The Kamov Ka-52 Alligator breaks nearly every convention of attack helicopter design. Where every Western attack helicopter uses a conventional main rotor and tail rotor, the Ka-52 uses coaxial counter-rotating rotors, two rotors stacked on the same shaft, spinning in opposite directions, with no tail rotor at all. Where every other attack helicopter seats its crew in tandem, one behind the other, the Ka-52 puts them side by side, like the cockpit of a light aircraft. And where no other helicopter in the world can save its crew through ejection, the Ka-52 has explosive bolts that blow the rotor blades clear and rocket-powered ejection seats that fire the crew to safety. It is the most unconventional attack helicopter in service anywhere, and the conflict in Ukraine has become the largest test of attack helicopter warfare since the Soviet-Afghan War.
From Black Shark to Alligator
The Ka-52 is a two-seat derivative of the Ka-50 Black Shark, a single-seat attack helicopter that was itself a radical concept. In the 1980s, the Soviet Union held a competition between Kamov and Mil for a new attack helicopter to replace the Mi-24 Hind. Mil offered the Mi-28, a conventional tandem-seat design broadly similar to the American AH-64 Apache. Kamov offered the Ka-50, a single-seat helicopter with coaxial rotors, heavy armor, and an automated weapons system that the single pilot could operate alone.

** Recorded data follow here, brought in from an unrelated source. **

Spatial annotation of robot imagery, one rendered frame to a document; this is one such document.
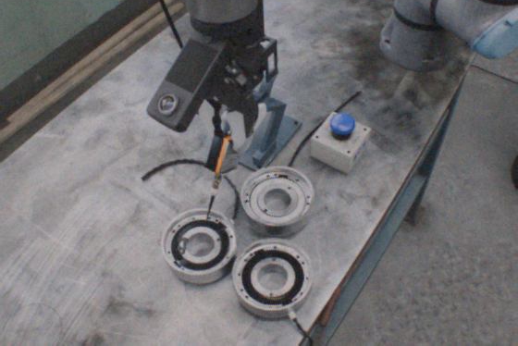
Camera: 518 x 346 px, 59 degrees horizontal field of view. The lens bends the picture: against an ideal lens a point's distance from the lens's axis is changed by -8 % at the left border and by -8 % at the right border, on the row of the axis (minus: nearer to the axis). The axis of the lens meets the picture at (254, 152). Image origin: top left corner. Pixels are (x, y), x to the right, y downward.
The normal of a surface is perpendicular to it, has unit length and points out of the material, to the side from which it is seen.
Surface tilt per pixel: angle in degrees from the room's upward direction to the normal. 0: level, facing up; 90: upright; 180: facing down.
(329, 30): 0
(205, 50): 29
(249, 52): 0
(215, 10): 90
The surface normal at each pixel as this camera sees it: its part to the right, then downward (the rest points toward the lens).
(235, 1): 0.47, 0.66
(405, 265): -0.05, -0.65
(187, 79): -0.27, -0.24
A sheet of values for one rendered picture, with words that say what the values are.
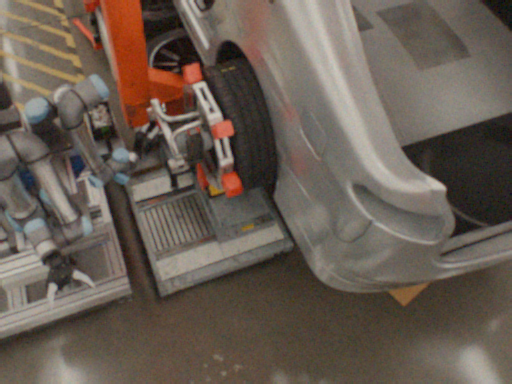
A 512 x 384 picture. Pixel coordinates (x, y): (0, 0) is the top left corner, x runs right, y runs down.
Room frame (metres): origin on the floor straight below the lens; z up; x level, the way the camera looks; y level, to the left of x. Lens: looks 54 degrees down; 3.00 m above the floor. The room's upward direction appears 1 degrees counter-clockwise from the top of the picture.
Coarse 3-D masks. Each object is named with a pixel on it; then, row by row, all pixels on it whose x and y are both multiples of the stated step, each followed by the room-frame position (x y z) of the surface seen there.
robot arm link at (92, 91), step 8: (88, 80) 1.57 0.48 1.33; (96, 80) 1.57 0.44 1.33; (64, 88) 1.76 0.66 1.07; (72, 88) 1.53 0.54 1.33; (80, 88) 1.52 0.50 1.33; (88, 88) 1.52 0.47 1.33; (96, 88) 1.53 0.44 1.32; (104, 88) 1.55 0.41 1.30; (48, 96) 1.74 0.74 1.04; (56, 96) 1.72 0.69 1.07; (80, 96) 1.48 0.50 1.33; (88, 96) 1.49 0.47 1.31; (96, 96) 1.51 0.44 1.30; (104, 96) 1.53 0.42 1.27; (56, 104) 1.69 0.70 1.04; (88, 104) 1.47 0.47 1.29; (96, 104) 1.50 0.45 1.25
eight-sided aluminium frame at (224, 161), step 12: (192, 84) 1.79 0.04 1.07; (204, 84) 1.74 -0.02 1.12; (192, 96) 1.88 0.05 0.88; (204, 96) 1.70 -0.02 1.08; (192, 108) 1.88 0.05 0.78; (204, 108) 1.59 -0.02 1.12; (216, 108) 1.59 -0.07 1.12; (216, 120) 1.52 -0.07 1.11; (216, 144) 1.44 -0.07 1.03; (228, 144) 1.45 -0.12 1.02; (228, 156) 1.41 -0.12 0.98; (204, 168) 1.59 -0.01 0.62; (228, 168) 1.40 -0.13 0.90; (216, 180) 1.45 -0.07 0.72
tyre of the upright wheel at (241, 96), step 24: (216, 72) 1.78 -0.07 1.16; (240, 72) 1.77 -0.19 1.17; (216, 96) 1.66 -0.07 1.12; (240, 96) 1.61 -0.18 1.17; (264, 96) 1.62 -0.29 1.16; (240, 120) 1.51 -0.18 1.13; (264, 120) 1.52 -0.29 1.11; (240, 144) 1.43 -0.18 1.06; (264, 144) 1.44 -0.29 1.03; (216, 168) 1.64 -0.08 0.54; (240, 168) 1.37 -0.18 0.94; (264, 168) 1.39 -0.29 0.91
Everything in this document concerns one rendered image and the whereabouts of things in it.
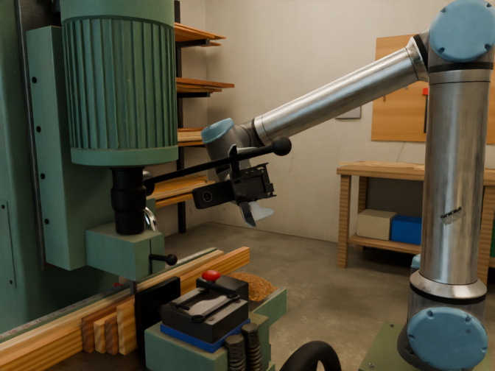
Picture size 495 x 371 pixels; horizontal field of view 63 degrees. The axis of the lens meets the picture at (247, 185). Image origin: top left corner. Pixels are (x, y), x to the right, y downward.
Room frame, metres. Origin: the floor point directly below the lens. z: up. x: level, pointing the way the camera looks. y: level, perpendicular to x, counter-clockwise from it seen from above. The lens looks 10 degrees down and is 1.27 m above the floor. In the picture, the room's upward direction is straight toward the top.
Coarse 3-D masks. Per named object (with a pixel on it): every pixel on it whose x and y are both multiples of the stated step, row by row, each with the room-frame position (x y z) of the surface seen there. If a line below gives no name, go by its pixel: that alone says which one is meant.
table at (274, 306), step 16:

The Ka-50 won the competition in 1995, but the single-seat concept proved problematic. Operating a helicopter in combat while simultaneously navigating, communicating, identifying targets, and employing weapons overwhelmed a single pilot, particularly in the low-altitude, high-threat environment of modern battlefield operations. The Russian military concluded that two crew members were essential.